Baden-Powell all the Boys and Betty Crocker all the Girls

Thanks to Mark Shelley’s post about grading.

“Examinations are of use only so far as they test the child’s fitness for social life and reveal the place in which he can be of most service and where he can receive the most help.”
John Dewey

I would like to talk about examinations and working with groups of people that are larger than, oh, say, five. And I would like to ponder making observable changes in another person’s behavior and the hope that the change will continue even while we cannot see it for ourselves. And talk about the challenges that creates. I would like to ponder big groups, like countries, and how the leadership/management of them can determine classroom expectations and policies and even grading criteria. But I can’t. I just can’t breathe.

I want to talk about the “air conditioned” air that leaves us sitting in dull rooms staring out the window at the beautiful and challenging world around us. I want to talk about the air conditioning we blast into our safe classrooms with so there is little chance of failure and how such clear cut standardized rules, exacting syllabus expectations, and Scantron tests might help us dumb-down expectations. I want to talk about our tidy expectations that come down from a Pearson textbook or PARCC or the next massive corporate/political entity, that will make it easy to execute the multiple choice questions and make it clear who is fit and who is not. I want to talk about the disconnection we are developing with the world around us and our obsession with machinery and numbers that is throwing us into a metallic and data driven dystopia.

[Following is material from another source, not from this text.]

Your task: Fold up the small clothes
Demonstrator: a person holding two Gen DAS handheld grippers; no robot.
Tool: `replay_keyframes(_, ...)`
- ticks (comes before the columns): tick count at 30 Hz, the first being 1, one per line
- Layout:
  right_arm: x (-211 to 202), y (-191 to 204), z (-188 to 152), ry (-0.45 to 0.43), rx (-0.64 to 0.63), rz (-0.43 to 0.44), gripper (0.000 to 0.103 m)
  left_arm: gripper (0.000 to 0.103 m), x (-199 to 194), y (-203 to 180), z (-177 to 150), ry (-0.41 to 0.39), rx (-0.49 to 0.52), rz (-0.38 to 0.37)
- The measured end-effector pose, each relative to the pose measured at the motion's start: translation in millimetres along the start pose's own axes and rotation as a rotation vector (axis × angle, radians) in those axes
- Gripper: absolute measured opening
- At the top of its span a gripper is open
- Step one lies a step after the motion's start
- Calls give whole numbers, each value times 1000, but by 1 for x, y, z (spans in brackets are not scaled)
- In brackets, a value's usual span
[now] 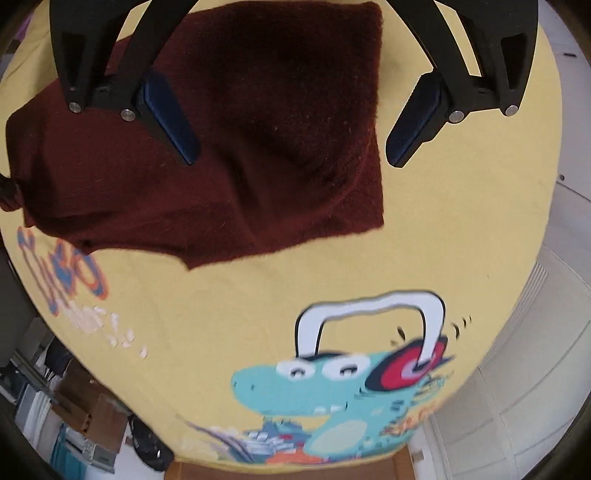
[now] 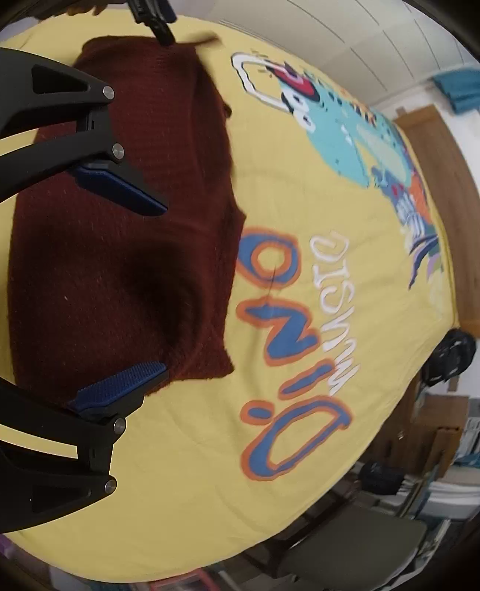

I want to talk about our industrialized history of trying to create cookie cutter and “bakeable” students who have so much in common and so many unifying characteristics even when we know real strength is only found in rich and deep diversity. I want to talk about how that very diversity challenges us in large groups, particularly in classrooms. I want to talk about strategies for overcoming the misuse of high stakes testing and the simple rote learning methodology so prevalent in all classrooms. I want to talk about our “one size fits all” mentality and the notion of individualized instruction. Real individualized instruction. I want to talk about field trips, trombone lessons, sitting under trees, and the potential learning that accompanies truly challenging situations. I want to talk about crafting danger.

I want to talk about “canned courses” and how the further we push teachers from the brilliantly diverse choreography of learning the closer we get to a grey clad and uniform classroom experience and how we may yet reach the nightmarish nirvana of a computer grading all our students work. I want to talk about easy and how making things easy just might hurt us. Or talk about how it already has. I want to talk about who is really “in charge” of the classroom instruction, the learning objectives, and the grading. And how and why it is the way it is. I want to talk about why I hear, “It is easier to grade that way,” from teachers. I want to talk why we think “easy to manage” is a good thing. I want to talk about the dangers of easy. So I did.

Things That Are Not Easy-- Todd Conaway
image by Alan Levine on Flickr https://www.flickr.com/photos/cogdog/12167440694

I want to talk about people and learning. I want to talk about things other than numbers and data. I want to talk about relevancy and meaning. And purpose. I want to talk about formative assessments that are better than the institutional and national placement tests that we now use to herd the sheep. I want to take a step backwards and slow down. I want to talk about ideas of the past that we have somehow forgotten. I want to talk about the people from the past who reformed education and how their messages are still incredibly relevant and much needed in our classrooms. I want to talk about the value of experience. And how rich the world is with experiences and how often we forget to take our students out to meet it and play in it.

I want to talk about smelling the roses and not being too busy to spend time improving my craft. I want to talk about the value of reflection and the time it takes to reflect deeply. I want to talk about how we might have to work harder to learn how to be better. Even when we think we already work real hard. I want to talk about how difficult learning is and how often we take the easy way out. Even as teachers.

I want to talk about the difference between leadership and management. I want to talk about our focus on money and testing. Our focus on competition with other people and other countries. I want to talk about the media and how it uses us. Even when we think we are immune to it.

I want to write about wanting. And how that is different from offering solutions. I want to write about these things. So I will.

Today I wanted to talk about grading, but I can hardly breathe.